Le chef de l'État Congolais, Félix-Antoine Tshisekedi était en briefing spécial avec les journalistes congolais jeudi 22 février 2024 à Kinshasa.
La Communication du président de la république démocratique du Congo a fait mention de la situation sécuritaire dans la partie Est de la RDC beaucoup plus dans la province du Nord-Kivu, où dans cette partie orientale, certaines localités sont occupées par les rebelles M-23 soutenus par le Rwanda.
Cependant dans la province de l'Ituri, les communautés victimes des atrocités des groupes armés locaux réunis au sein d'une structure dénommée G5-A se disent très déçues de la communication du président de la république.
Le président intérimaire de la structure G5 et alliés regrette que le Chef de l'État n'ait pas évoqué les massacres à répétition dans cette province. Une province en proie à l'insécurité depuis décembre 2017. Pour Vital Tungulo, il n'y a pas la différence entre les victimes des tueries au Nord-Kivu et celles de l'Ituri.
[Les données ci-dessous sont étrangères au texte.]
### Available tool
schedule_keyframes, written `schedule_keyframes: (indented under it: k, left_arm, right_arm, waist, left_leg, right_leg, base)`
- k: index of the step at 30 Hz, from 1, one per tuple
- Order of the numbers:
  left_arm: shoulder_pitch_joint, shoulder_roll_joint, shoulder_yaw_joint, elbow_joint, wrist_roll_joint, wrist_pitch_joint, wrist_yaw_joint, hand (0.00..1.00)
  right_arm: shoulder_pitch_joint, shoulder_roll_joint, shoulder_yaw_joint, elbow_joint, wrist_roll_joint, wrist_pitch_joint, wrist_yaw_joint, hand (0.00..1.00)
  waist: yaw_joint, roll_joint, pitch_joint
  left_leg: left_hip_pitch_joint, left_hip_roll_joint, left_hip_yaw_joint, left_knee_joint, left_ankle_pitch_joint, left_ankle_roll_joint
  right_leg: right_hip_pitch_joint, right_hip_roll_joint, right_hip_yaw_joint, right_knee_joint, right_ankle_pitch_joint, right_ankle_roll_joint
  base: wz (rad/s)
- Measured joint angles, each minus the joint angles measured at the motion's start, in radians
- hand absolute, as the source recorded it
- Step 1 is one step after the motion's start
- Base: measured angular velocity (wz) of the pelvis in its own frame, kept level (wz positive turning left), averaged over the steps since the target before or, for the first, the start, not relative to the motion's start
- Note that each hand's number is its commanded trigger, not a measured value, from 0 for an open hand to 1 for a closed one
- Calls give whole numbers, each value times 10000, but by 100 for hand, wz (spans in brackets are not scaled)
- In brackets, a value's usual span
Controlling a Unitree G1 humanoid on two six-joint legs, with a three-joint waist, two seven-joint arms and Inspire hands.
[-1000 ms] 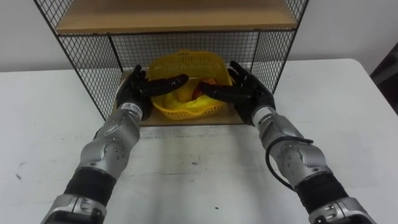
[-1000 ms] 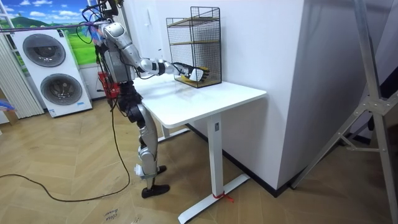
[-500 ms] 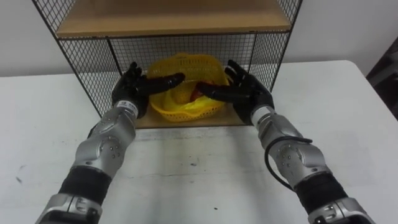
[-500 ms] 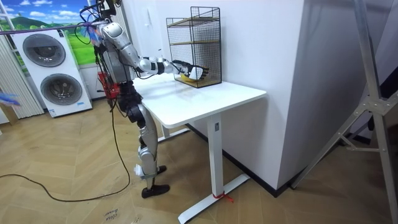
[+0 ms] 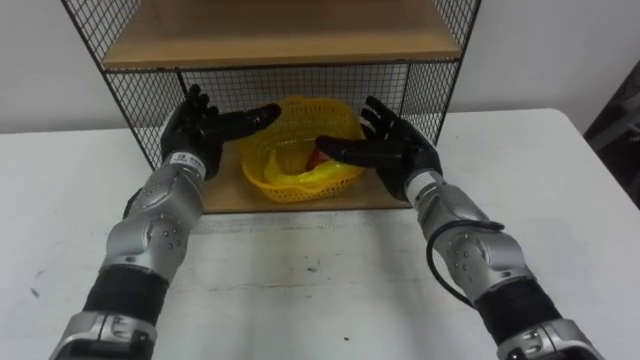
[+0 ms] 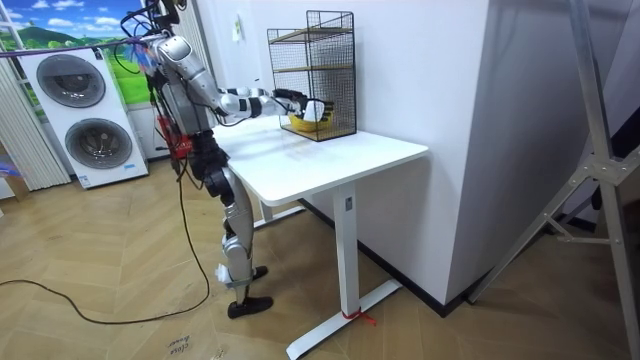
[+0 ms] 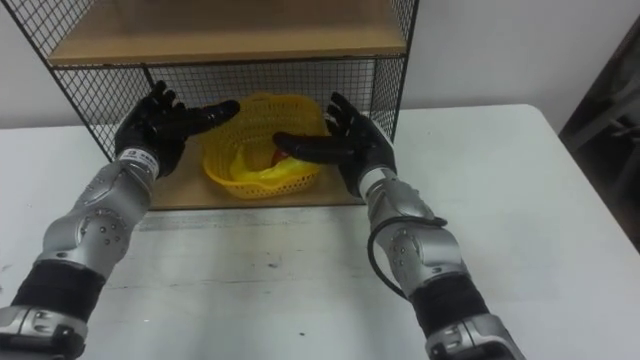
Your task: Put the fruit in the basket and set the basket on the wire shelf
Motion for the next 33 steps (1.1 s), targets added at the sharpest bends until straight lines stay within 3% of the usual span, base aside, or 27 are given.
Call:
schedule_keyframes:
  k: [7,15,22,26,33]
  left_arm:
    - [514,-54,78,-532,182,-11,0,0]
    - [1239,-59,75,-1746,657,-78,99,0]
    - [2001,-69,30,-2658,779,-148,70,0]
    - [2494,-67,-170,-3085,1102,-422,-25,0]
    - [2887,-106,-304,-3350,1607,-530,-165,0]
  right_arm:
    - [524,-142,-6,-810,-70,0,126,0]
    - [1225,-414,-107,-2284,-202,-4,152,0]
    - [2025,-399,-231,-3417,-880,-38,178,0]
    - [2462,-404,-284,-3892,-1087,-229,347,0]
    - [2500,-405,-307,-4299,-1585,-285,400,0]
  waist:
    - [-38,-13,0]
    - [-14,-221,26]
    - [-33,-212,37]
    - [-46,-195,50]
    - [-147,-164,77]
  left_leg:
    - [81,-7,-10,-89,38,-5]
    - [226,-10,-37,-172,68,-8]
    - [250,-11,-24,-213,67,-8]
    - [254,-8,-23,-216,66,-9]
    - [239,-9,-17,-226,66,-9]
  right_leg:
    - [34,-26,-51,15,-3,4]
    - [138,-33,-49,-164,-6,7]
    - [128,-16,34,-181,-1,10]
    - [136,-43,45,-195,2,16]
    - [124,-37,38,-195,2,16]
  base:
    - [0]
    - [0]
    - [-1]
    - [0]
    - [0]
"Nous avons suivi avec une attention très soutenue la communication du chef de l'État. Mais grande est notre désolation de constater que le chef de l'État en parlant de la sécurité, a juste parlé de la situation sécuritaire qui prévaut dans le province de du Nord-Kivu ainsi des initiatives pour y apporter la paix, même faire mention de tout c'est que connaît notre province de l'Ituri", regrette-t-il.
Depuis plus de cinq (05) ans, la province de l'Ituri fait face à une insécurité suivie des massacres en grande échelle avec un déplacement massif des populations couplée des violations graves des droits de l'homme. Même pendant l'état de siège, les tueries n'ont cessé mais la province ne fait toujours pas l'actualité, s'indigne docteur Vital Tungulo.
" Malgré cette situation, le chef de l'État n'a même pas parlé de nous ? N'a même pas parlé de l'Ituri, nous nous demandons si l'Ituri fait encore partie de vingt-six (26) provinces que compte la RDC ou bien c'est l'oubli, ou alors les rapports qui sont envoyés à Kinshasa qui sont biaisés, ou tout simplement le chef de l'État n'est pas informé de c'est qui se passe en Ituri ?, S'interroge-t-il.
Depuis le début de l'année soit entre 01 janvier et 23 février 2024, près de cent et six (106) personnes ont été tuées par des groupes armés parmi lesquelles, les femmes et enfants.